Detroit Gives Pensioners a Sleight of Hand
Detroit doesn’t have any money. Rather, it doesn’t have enough money: It cannot both pay its debts and run the city. That’s why the city filed for bankruptcy some months back, over the outraged protests of pensioners who stand to lose a big chunk of their monthly checks.
Today, those pensioners are breathing a little easier. The city seems to have struck a deal that will leave their pensions in better shape than previously feared. Instead of cutting those monthly checks by as much as a third, the city will trim them by less than 5 percent.
How did they make such a big change? In part by assuming higher investment returns:
The city initially factored in rates of 6.25 percent and 6.5 percent for the two funds, but eventually agreed that the funds could be presumed to do better -- 6.75 percent -- because of an improved outlook based on the funds’ 2013 performance as compared with 2012.
The city also promises lower or no cost-of-living adjustments, and less in the way of retiree health benefits. And the proceeds from a proposed deal, not yet agreed upon, to save the Detroit Institute of Arts’ collection by soliciting a mix of state and private funds to pay off the pensioners.

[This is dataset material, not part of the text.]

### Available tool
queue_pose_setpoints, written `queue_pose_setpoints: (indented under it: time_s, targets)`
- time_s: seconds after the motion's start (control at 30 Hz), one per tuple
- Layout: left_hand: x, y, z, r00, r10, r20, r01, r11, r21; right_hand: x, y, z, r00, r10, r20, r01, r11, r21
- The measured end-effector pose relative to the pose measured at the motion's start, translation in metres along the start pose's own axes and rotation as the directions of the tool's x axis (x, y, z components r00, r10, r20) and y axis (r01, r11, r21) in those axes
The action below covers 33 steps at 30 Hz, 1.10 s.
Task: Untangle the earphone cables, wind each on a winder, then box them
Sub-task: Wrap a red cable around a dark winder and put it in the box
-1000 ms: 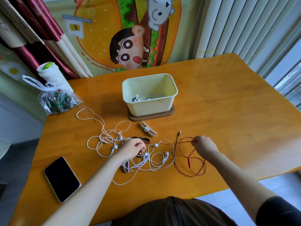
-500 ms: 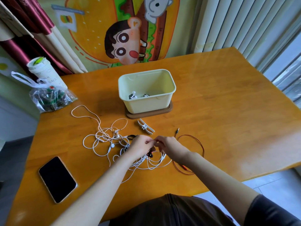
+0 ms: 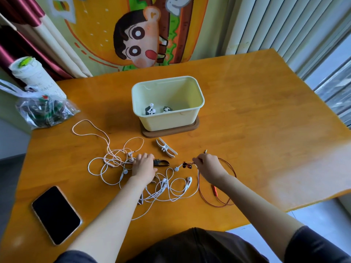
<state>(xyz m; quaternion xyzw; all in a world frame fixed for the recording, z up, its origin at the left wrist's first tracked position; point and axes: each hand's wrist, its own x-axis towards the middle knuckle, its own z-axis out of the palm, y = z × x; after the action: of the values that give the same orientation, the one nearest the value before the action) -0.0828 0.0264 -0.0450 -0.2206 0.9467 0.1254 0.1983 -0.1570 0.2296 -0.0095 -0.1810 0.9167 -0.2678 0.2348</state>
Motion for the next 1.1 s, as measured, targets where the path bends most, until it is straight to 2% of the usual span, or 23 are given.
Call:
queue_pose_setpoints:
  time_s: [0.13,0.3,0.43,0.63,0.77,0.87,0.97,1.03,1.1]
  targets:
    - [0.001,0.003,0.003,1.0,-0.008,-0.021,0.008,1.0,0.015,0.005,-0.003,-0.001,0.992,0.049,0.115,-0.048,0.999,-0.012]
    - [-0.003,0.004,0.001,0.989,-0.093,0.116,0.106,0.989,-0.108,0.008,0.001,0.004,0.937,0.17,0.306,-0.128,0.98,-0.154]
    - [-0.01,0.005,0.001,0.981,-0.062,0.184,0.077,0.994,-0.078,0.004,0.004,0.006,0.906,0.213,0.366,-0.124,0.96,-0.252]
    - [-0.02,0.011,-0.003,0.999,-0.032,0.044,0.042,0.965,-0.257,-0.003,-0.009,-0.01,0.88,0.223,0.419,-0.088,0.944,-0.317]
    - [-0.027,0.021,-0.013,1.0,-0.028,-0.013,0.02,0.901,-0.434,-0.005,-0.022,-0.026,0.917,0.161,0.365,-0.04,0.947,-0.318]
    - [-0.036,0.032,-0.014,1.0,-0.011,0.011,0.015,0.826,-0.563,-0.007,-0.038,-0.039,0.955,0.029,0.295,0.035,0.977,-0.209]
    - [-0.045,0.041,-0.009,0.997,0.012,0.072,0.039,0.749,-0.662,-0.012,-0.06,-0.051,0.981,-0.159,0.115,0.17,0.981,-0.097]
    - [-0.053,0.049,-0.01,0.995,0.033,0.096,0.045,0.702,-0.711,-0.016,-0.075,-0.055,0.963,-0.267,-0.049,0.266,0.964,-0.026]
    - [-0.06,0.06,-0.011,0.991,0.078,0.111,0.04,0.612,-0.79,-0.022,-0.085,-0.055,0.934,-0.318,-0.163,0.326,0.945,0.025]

Naturally, many other creditors are unhappy. And taxpayers should probably be wary, too. Raising the assumed rate of return on your pension funds is every government’s favorite way to lower its required pension contribution, but if the assumptions don’t pan out, the city will still be on the hook for the pensions -- or back in bankruptcy again. It’s particularly risky if you just had a nice big run-up in the stock market, which seems to promise untold future riches. That, of course, is usually when the market is preparing for a correction.